Exercise brief >>
The response should contain all of the data below, reproduced exactly, and no pictures.

◇ ◇ ◇ ◇

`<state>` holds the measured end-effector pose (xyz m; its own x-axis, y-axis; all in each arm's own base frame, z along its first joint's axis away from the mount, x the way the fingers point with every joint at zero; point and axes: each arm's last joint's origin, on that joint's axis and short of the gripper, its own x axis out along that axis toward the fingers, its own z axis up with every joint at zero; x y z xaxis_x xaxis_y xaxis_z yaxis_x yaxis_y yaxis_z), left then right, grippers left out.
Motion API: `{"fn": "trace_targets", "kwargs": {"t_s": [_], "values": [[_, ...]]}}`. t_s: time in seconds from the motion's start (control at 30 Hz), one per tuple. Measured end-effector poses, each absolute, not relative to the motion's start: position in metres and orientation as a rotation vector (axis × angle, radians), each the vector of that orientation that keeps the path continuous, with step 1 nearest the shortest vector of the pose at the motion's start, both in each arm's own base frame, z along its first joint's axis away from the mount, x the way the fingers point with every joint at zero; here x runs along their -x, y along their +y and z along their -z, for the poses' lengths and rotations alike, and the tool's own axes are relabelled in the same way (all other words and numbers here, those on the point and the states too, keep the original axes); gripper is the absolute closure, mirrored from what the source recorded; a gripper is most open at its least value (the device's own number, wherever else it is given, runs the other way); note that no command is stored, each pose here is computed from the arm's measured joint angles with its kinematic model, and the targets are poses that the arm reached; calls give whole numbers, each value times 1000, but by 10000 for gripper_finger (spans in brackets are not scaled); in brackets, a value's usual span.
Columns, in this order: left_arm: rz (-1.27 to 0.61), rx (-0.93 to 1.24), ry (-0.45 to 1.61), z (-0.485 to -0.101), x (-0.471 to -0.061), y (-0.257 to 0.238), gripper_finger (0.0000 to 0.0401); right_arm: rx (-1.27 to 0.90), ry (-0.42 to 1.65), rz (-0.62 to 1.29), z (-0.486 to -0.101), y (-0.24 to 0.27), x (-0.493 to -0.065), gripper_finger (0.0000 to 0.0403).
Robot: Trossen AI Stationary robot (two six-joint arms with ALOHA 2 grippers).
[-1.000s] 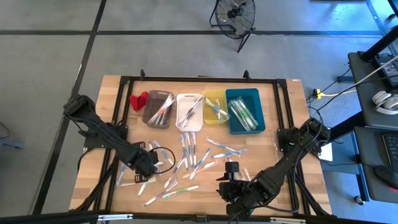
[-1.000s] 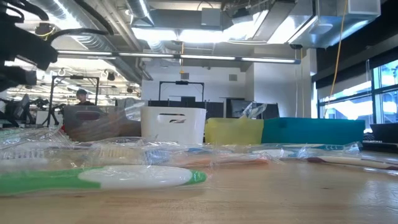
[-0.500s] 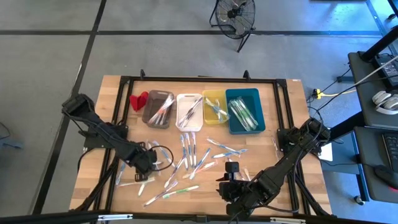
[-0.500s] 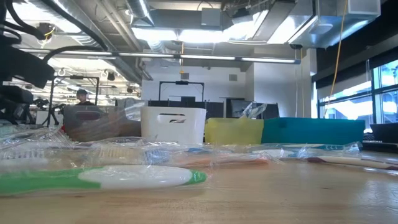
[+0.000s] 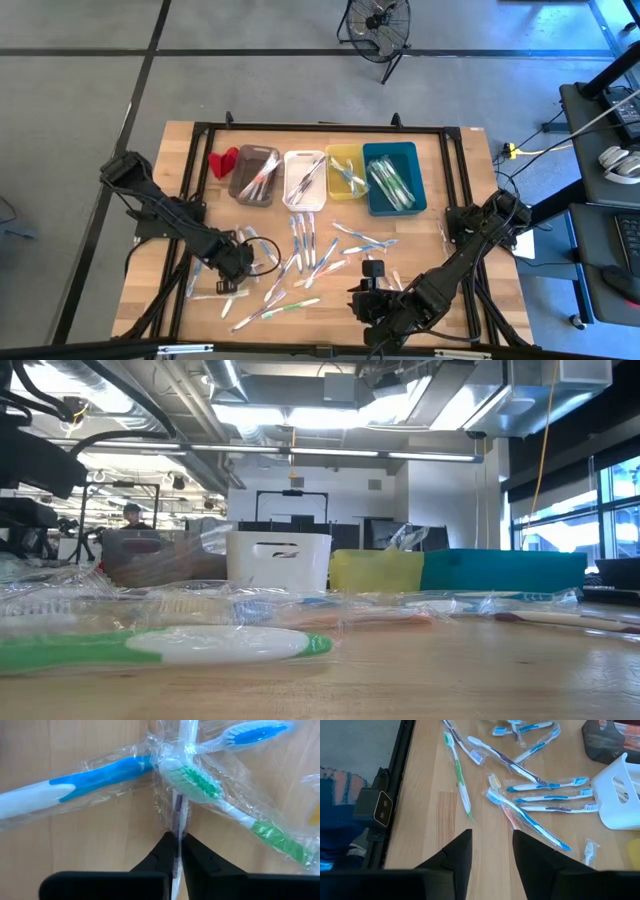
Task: Pick & Place Toothbrushes
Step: Put the purple toothbrush into the white bin
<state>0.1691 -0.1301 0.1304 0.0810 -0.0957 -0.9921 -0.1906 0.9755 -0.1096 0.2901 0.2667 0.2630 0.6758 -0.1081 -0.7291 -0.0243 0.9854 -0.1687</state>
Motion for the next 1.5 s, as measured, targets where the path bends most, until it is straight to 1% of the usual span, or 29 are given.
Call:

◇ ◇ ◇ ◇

Task answer >>
`<state>` holds the measured end-effector pose (xyz m; its own x-axis, y-axis; all in each arm's own base frame, z along its first joint's axis away from the mount, x the way the fingers point with every joint at zero; point and axes: each arm's last joint's origin, on that joint's axis and short of the gripper, its own x axis out along that axis toward the fingers, its own z axis up with every joint at zero; x y z xaxis_x xaxis_y xaxis_z yaxis_x yaxis_y yaxis_z), left then right, grippers left out.
Motion API: `{"fn": "trace_targets", "kwargs": {"t_s": [_], "values": [[_, ...]]}}`. t_s: time in seconds from the motion's start (control at 30 Hz), one per tuple. Measured end-effector poses, each absolute, not relative to the motion's start: position in metres and orientation as a rotation vector (axis × angle, radians), each the vector of that orientation that keeps the path continuous, with step 1 nearest the shortest vector of the pose at the motion's start, both in each arm's own base frame, z along its first joint's axis away from the mount, x the way the fingers point with every joint at zero; here x runs along their -x, y along their +y and z along their -z, for the poses' lengths and rotations alike, and the tool's own axes are relabelled in the same way (all other words and numbers here, those on the point and the states too, keep the original axes); gripper is the absolute closure, mirrored from what the source recorded; a gripper is most open at its least value (the device's own number, wherever else it is given, runs the other way); note that no command is stored, each pose here is computed from the arm's measured joint angles with its kinematic model, and the targets are poses that the arm reached; calls give whole numbers, each value times 1000, but by 10000 for gripper_finger (spans in brackets are not scaled); in brackets, a value's usual span.
Columns, in this order: left_arm: rz (-1.27 to 0.61), rx (-0.93 to 1.24), ry (-0.45 to 1.61), z (-0.485 to -0.101), x (-0.471 to -0.061), y (-0.257 to 0.238), gripper_finger (0.0000 to 0.0401); right_arm: rx (-1.27 to 0.90), ry (-0.42 to 1.65), rz (-0.62 to 1.29), z (-0.486 to -0.101), y (-0.24 to 0.27), x (-0.493 to -0.065), gripper_finger (0.0000 to 0.0403).
Robot: Trossen AI Stationary robot (two six-joint arms with ALOHA 2 grippers).
[-1.000s] 
[-1.000s] 
[-0.500s] 
[-0.500s] 
[+0.000s] 
Task: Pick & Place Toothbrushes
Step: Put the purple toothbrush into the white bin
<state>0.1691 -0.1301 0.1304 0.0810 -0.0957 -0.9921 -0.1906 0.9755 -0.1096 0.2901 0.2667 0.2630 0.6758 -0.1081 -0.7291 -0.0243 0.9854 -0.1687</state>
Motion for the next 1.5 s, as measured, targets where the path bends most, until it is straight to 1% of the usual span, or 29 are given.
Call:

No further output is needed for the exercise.